Teymâ denilen yerin kâfirleri haraç vermeyi kabûl edip sulha bağlandılar. Hazret-i Ömer’in Seriyyesi

Bundan sonra Ömer bin Hattâb’m Seriyyesi gelir. Yedinci yıl Şâbanının içinde otuz kişi ile Türbe diye tanınan yere gönderilmişler idi. Benî Hilâl kabilesinden bir kılavuzları vardı. Gece gidip gündüz saklanırlardı. Hevâzin diyarına haber vardığı gibi hepsi kaçtılar. Hazret-i Ömer (radıyallahü anh) tâ oldukları yere kadar gitti; hiç kimse kalmayıp hepsi kaçmışlardı.

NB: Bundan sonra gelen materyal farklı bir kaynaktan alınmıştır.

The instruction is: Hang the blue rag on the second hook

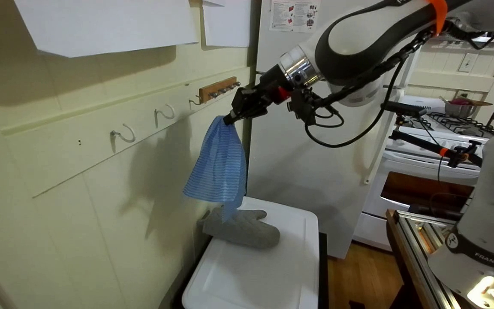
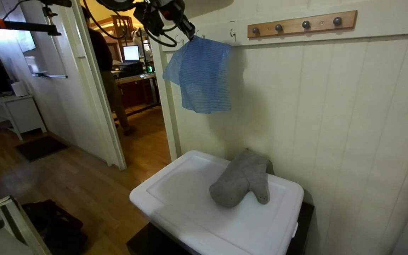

Hazret-i Ebû Bekir’in Seriyyesi

Bundan sonra vâki olan Hazret-i Ebû Bekir Sıddık’ın Seriyyesi’dir. Bu da mezkûr Şâban içinde Fezâre kabilesine gönderilmişti. Gidip bir miktarını kırdı ve bir alay kâfiri esir edip geldi.

Beşir Bin Sa’d’m Seriyyesi

Bundan sonra Beşîr bin Sa’dü’l-Ensârî’nin Seriyyesi gelir. Bu da aynı Şâban ayında otuz kişi ile Fedek köyünde Benî Mürre denilen tâifenin üstüne gönderilmiştir. Kendinden başka hepsi şehîd oldular. Kendisi de ağır bir şekilde yaralanıp sonunda sıhhat bularak geldi. 

Galib Bin Abdullah’ın Seriyyesi

Bundan sonra Galib bin Abdullahü’l-Leysî’nin Seriyyesi vâki oldu. Necid vilâyetinde Medine-i Münevvere’den sekiz konak uzaklıkta Mîf’a denilen yere gönderilmiştir. Bu da aynı senenin Ramazan-ı şerifinde gitmişti. İki yüz otuz kişi ile varıp kâfirleri bastılar, karşı gelenleri kırdılar, davarlarını ve koyunlarını sürüp Medine’ye getirdiler.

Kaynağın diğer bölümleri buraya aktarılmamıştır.